** To do **
Your answer must be only the lines below from the one containing "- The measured" through the one containing "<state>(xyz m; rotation", copied exactly, with the pictures left out.

Data extracted from a collection:
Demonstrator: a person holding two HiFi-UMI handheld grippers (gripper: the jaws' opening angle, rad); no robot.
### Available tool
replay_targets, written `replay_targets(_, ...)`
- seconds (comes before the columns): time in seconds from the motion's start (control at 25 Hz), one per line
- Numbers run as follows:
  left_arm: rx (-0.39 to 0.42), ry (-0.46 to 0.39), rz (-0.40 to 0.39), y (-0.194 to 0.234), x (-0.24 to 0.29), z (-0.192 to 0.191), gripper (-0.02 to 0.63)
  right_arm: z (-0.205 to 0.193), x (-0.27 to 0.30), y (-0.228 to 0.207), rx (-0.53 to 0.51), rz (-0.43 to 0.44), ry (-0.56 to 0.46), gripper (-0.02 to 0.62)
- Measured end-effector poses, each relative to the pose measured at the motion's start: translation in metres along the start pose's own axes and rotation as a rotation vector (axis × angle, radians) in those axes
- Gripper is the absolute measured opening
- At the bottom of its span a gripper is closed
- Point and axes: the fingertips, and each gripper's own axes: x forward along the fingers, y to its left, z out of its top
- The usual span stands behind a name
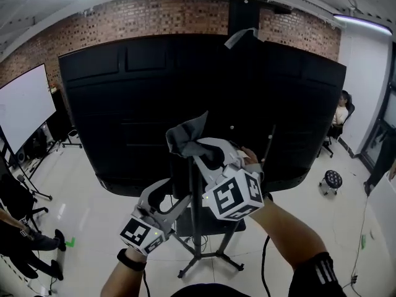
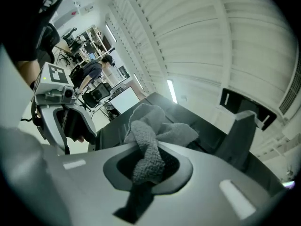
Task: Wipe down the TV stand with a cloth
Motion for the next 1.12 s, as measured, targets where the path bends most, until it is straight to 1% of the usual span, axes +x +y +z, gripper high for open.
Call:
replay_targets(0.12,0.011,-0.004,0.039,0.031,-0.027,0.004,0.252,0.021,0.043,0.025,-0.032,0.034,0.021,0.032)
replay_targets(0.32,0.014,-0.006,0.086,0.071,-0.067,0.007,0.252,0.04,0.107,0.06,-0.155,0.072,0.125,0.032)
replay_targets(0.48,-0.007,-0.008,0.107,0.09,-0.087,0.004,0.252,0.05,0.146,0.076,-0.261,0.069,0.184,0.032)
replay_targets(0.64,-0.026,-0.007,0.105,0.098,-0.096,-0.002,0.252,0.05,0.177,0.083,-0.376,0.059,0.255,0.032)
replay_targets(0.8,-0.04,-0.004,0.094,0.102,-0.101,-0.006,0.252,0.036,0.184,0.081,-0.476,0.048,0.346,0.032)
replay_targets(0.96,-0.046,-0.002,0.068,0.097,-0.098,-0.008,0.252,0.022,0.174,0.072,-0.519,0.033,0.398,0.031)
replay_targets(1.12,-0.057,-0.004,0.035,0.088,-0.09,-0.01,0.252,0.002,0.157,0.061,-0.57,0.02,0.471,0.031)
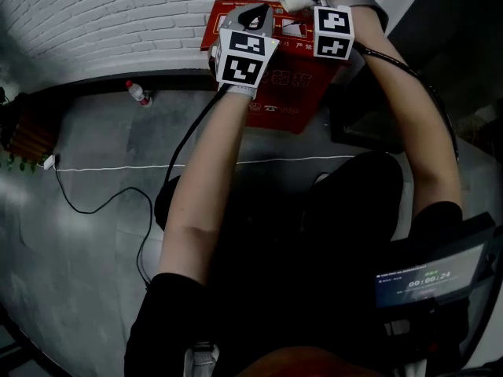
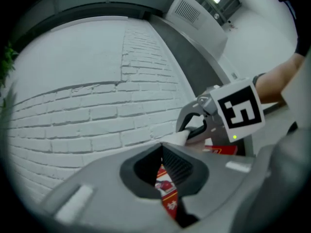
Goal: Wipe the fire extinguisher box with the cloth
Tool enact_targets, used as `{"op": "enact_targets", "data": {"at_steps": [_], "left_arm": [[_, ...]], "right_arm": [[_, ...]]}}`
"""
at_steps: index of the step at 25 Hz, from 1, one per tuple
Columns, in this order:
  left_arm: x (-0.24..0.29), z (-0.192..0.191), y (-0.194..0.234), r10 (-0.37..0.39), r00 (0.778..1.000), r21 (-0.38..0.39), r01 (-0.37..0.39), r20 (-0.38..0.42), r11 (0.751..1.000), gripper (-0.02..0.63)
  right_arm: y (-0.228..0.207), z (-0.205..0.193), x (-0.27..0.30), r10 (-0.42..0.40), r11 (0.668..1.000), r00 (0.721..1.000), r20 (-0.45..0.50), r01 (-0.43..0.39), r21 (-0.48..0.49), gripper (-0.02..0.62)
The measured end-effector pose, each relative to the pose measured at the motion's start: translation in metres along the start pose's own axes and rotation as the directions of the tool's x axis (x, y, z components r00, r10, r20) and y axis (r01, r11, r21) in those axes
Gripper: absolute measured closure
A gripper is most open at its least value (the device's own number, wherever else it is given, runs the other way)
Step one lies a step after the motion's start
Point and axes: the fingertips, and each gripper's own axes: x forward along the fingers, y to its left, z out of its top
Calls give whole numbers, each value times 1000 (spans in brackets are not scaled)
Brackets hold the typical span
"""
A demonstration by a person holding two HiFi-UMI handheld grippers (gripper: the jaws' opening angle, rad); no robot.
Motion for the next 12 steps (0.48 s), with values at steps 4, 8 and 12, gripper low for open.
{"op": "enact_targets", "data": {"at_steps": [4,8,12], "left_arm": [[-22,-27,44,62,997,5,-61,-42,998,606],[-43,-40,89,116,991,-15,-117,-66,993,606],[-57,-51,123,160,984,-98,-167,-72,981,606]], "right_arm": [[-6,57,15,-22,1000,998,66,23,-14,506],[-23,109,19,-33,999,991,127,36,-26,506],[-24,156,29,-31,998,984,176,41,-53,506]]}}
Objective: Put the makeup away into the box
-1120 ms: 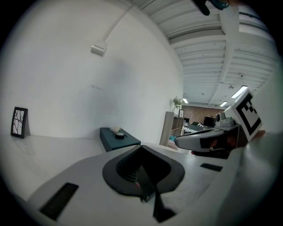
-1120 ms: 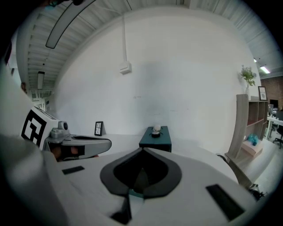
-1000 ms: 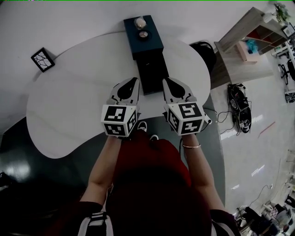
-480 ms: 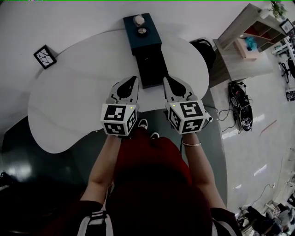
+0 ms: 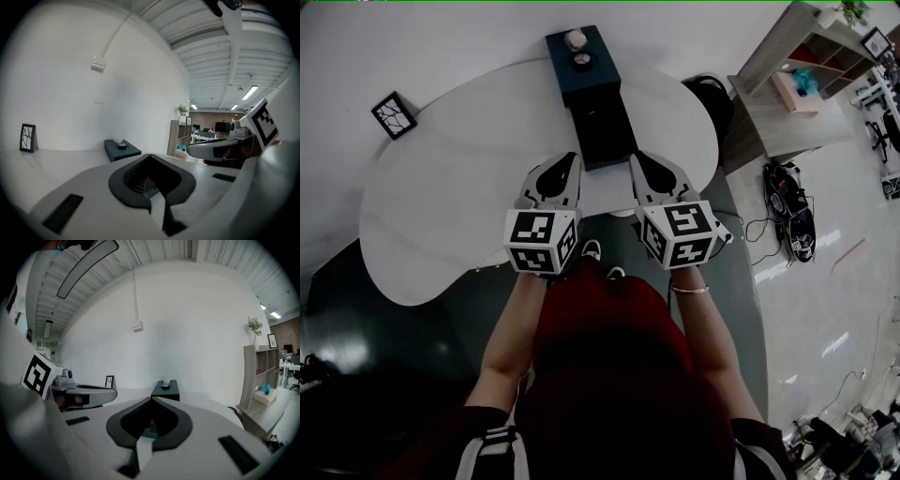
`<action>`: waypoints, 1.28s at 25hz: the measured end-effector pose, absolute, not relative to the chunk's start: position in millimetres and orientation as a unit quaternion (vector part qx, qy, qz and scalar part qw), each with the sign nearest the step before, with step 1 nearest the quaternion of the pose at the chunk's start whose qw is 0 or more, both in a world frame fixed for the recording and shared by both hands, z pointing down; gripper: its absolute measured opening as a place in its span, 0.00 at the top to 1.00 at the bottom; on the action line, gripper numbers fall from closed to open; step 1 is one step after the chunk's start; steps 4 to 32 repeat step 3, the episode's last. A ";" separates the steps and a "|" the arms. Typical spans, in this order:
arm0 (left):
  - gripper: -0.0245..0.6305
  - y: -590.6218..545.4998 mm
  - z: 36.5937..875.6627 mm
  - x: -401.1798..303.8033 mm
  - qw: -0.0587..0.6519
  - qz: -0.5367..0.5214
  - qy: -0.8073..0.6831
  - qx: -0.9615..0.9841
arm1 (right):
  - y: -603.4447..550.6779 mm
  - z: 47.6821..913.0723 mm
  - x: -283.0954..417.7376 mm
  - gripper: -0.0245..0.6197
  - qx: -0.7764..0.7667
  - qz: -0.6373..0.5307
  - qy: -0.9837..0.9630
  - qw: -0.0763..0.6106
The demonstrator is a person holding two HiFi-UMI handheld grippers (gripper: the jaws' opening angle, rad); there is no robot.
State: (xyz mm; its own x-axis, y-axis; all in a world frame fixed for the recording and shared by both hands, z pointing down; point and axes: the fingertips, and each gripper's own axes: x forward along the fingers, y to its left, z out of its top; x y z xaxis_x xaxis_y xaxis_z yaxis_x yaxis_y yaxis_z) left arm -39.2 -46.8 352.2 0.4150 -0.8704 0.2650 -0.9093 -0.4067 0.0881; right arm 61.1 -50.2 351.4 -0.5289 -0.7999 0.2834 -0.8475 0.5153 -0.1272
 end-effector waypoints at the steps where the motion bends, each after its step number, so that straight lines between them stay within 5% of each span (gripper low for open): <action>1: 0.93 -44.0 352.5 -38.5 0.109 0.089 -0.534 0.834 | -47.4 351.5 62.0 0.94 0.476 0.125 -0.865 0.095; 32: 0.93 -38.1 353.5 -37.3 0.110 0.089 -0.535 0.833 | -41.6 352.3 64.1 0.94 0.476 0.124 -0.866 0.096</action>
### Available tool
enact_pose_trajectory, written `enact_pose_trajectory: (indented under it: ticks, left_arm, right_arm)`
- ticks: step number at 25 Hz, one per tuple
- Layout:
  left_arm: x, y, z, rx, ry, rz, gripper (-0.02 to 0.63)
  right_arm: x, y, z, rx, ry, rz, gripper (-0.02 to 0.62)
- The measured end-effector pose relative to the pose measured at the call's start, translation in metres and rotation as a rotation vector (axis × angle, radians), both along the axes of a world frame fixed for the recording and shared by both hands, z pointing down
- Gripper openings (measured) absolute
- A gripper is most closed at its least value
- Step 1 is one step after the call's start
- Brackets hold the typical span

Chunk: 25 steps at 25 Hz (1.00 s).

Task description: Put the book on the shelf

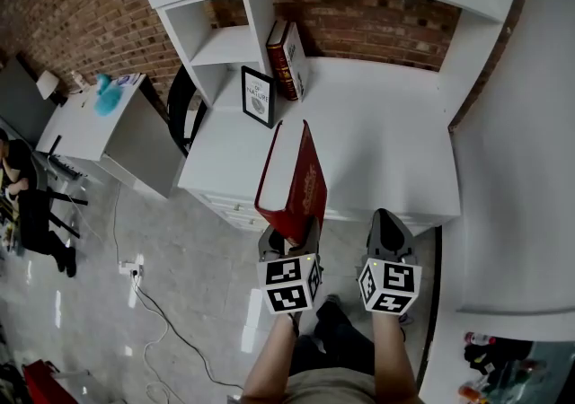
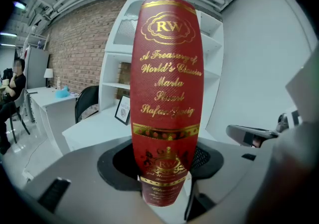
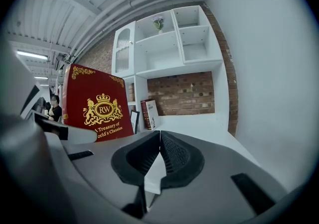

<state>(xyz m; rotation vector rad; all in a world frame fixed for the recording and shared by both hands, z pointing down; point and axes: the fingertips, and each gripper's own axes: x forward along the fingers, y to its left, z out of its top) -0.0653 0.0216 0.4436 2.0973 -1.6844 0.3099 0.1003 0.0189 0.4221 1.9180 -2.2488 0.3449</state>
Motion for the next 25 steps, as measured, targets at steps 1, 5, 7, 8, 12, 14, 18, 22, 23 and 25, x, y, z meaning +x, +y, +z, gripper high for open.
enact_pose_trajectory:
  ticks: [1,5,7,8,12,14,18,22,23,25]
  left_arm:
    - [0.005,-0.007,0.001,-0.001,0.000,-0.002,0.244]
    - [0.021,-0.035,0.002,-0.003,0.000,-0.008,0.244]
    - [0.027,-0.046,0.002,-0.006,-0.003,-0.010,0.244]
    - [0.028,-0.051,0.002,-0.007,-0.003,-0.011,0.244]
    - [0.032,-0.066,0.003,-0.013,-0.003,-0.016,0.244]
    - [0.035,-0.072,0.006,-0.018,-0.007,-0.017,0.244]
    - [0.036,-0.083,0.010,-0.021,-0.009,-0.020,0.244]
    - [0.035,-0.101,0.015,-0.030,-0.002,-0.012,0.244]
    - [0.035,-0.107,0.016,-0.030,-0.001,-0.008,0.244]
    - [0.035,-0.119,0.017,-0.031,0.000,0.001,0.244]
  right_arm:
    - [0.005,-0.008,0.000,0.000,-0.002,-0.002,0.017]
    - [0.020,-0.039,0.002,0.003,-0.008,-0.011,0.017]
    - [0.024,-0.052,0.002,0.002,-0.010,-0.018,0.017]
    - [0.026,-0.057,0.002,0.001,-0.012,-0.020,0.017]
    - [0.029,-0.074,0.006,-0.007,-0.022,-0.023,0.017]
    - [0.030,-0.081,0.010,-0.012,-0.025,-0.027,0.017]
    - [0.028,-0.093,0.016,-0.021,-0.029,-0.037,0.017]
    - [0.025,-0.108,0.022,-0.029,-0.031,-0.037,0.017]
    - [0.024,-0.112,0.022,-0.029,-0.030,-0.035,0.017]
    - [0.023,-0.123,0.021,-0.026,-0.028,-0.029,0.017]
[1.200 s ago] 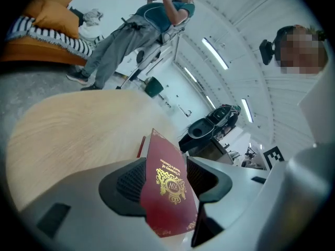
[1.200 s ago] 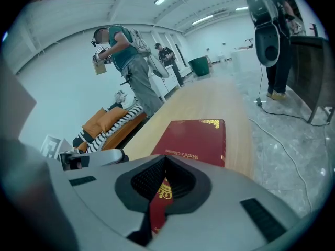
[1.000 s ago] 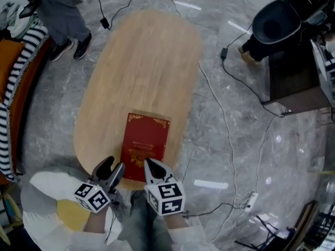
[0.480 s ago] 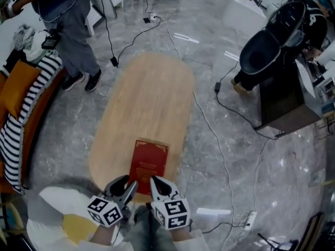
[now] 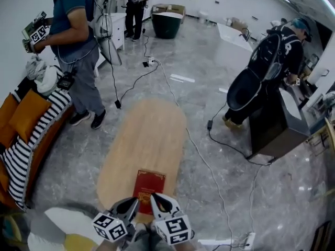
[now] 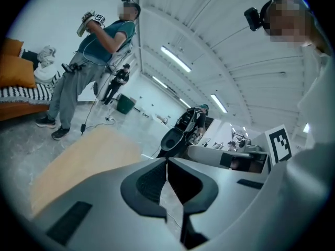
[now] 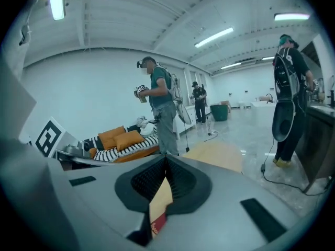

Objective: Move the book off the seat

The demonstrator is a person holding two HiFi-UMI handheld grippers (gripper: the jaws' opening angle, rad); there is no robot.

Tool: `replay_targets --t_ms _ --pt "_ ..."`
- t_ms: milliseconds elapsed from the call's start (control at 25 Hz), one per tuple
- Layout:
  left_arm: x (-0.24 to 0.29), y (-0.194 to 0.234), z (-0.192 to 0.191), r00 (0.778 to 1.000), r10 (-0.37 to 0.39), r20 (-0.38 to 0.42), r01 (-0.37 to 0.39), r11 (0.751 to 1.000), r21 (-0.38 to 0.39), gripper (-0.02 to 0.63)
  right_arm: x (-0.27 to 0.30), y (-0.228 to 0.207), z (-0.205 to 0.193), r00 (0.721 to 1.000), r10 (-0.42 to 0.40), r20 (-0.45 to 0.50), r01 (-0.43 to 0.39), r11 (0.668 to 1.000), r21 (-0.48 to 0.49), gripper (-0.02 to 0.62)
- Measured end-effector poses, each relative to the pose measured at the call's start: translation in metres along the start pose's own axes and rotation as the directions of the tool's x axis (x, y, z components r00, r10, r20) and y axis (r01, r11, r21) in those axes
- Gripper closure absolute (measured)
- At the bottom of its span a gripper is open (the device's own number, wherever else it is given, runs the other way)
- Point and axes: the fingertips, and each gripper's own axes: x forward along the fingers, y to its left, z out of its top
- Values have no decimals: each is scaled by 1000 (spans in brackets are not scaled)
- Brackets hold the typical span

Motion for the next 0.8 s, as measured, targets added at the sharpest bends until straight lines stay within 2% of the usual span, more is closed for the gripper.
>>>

** Exercise solution **
- The measured end-effector pose relative to the pose measured at the call's start, translation in metres and rotation as a rotation vector (axis × angle, radians), both along the axes of a world frame fixed for the recording and shared by both hands, z pointing down
- Gripper openings (measured) absolute
- A gripper is most closed at its least value
- Step 1 is one step after the call's start
- Brackets hold the typical span

Chunk: 25 steps at 25 Hz (1.00 s).

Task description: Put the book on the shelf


<state>(xyz m; rotation vector rad; all in a world frame fixed for the recording and shared by both hands, z pointing down; point and axes: the fingertips, and each gripper's own axes: x forward along the fingers, y to its left, z out of its top) -0.0653 0.0216 0.4436 2.0973 -1.6844 0.3099 0.1003 0.0189 0.4221 1.9180 -2.2488 0.3449</state>

Nothing else is left to add to this answer.